# Work instructions
In the material below, how many lines contain "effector"? Answer with the number alone.

# Dataset section
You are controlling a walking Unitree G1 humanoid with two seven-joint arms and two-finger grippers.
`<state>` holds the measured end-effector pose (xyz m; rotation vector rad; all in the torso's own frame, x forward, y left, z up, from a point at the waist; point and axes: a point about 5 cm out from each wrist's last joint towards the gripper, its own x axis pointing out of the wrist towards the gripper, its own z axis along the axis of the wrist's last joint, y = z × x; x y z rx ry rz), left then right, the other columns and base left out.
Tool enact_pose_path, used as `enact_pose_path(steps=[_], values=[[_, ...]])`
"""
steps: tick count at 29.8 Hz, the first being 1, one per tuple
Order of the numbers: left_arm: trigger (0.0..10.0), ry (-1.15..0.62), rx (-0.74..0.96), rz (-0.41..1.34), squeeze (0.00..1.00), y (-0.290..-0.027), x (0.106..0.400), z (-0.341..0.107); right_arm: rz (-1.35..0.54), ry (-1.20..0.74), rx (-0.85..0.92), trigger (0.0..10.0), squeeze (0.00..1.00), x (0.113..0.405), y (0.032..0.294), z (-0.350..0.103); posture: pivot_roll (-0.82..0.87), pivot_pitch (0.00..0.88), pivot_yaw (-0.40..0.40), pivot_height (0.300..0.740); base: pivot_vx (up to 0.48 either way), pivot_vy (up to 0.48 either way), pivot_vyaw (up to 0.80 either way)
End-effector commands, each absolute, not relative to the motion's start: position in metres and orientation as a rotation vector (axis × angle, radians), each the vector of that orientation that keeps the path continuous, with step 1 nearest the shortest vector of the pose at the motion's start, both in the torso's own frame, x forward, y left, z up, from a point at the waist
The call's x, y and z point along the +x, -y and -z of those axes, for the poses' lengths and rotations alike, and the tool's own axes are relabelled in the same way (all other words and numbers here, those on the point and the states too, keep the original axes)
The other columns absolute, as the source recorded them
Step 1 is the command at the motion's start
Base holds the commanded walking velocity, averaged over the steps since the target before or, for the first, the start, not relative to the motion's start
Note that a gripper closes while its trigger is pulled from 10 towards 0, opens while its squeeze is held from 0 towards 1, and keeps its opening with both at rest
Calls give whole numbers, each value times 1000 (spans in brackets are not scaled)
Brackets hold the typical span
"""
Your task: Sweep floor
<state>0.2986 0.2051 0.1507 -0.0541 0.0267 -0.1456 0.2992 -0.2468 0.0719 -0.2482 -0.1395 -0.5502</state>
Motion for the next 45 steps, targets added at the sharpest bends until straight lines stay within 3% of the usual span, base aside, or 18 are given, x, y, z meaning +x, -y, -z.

# Task response
2